- [What to produce]
For the entries below, count the lines containing "dark" and give only that number.

.....

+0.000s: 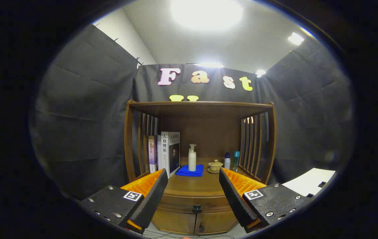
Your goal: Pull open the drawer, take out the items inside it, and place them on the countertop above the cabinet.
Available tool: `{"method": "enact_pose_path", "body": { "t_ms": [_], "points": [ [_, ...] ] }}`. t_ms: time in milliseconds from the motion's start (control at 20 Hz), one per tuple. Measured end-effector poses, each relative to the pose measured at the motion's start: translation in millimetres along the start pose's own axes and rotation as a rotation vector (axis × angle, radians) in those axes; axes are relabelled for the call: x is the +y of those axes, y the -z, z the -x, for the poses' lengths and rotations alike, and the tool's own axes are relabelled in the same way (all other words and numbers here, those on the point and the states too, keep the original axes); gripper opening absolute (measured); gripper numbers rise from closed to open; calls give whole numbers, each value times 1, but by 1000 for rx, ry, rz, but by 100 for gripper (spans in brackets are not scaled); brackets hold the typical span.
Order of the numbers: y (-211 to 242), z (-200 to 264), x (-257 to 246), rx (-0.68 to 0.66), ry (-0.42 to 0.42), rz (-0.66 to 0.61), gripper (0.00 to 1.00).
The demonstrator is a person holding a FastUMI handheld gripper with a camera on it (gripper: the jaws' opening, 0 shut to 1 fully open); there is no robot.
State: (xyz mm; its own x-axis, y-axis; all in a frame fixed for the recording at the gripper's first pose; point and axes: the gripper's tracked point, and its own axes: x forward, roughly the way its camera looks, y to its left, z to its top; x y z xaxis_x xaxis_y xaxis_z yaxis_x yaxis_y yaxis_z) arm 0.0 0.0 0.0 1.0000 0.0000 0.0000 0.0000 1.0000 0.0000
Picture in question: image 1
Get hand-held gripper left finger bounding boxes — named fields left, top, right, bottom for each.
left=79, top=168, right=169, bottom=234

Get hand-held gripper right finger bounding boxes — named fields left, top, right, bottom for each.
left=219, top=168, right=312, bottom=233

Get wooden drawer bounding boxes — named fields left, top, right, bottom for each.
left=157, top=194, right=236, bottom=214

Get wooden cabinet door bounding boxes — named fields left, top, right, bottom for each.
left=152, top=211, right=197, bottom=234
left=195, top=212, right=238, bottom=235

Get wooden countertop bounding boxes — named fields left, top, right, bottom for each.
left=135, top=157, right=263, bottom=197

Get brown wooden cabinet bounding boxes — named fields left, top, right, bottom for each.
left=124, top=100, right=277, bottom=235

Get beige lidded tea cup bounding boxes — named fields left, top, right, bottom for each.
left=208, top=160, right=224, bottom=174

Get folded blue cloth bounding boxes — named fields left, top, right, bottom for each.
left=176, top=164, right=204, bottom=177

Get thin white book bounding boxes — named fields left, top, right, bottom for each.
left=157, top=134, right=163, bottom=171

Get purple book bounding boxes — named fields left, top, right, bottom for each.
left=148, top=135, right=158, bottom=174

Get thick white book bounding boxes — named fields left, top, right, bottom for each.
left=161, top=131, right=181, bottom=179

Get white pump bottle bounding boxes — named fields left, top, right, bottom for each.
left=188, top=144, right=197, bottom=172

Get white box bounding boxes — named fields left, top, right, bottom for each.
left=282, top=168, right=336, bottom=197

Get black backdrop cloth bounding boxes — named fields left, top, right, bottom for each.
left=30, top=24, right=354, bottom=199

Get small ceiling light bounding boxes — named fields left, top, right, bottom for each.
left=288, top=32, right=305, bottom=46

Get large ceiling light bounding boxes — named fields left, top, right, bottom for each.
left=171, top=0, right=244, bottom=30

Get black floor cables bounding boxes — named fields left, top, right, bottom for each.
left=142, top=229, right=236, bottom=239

.....

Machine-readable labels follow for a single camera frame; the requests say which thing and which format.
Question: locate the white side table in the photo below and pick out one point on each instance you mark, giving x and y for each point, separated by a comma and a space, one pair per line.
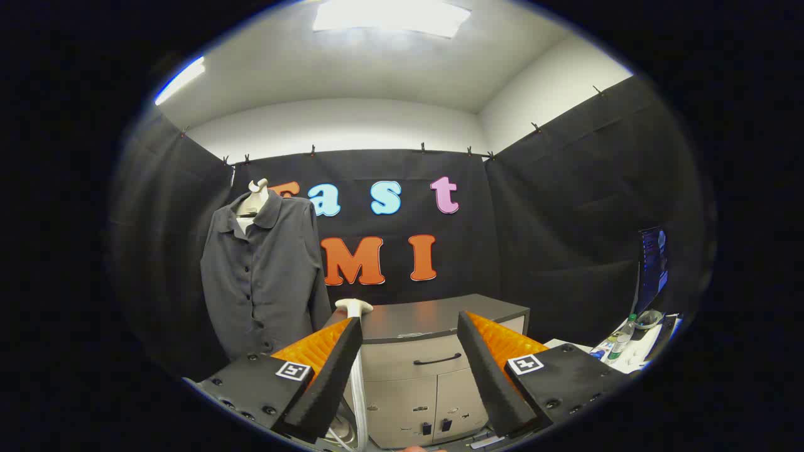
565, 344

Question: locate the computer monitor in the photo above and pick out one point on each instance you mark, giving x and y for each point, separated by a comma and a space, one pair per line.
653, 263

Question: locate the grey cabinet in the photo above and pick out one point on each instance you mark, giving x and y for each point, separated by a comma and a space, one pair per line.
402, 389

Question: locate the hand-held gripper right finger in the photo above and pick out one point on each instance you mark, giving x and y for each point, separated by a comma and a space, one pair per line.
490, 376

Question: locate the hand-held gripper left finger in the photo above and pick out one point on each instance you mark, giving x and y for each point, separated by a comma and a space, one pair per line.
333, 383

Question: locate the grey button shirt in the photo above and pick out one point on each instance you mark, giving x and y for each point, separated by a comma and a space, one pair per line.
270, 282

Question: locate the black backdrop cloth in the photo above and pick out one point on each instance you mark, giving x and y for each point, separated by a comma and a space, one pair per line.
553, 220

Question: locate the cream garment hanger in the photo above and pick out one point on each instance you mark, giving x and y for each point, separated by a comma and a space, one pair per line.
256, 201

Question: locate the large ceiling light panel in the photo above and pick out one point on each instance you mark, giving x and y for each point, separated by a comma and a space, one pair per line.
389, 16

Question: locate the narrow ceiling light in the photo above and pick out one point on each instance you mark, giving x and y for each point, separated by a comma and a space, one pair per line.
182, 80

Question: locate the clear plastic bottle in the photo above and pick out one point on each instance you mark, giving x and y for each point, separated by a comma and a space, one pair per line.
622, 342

.....

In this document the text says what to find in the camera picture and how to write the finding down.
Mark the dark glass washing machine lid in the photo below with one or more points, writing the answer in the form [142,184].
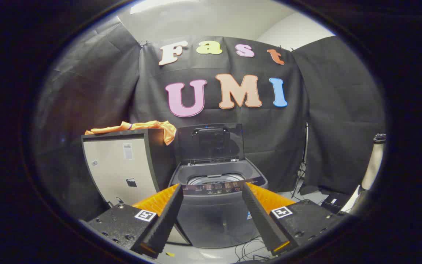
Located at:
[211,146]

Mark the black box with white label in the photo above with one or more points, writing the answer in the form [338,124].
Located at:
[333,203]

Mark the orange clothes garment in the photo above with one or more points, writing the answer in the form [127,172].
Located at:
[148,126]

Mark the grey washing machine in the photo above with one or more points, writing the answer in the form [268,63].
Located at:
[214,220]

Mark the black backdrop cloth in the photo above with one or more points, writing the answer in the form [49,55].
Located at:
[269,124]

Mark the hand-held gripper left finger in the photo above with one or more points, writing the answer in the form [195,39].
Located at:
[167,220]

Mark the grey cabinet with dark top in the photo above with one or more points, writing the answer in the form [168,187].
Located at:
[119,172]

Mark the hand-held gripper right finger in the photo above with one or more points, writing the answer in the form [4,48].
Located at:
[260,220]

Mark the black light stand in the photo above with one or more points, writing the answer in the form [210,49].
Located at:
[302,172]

.....

- [Completed task]
2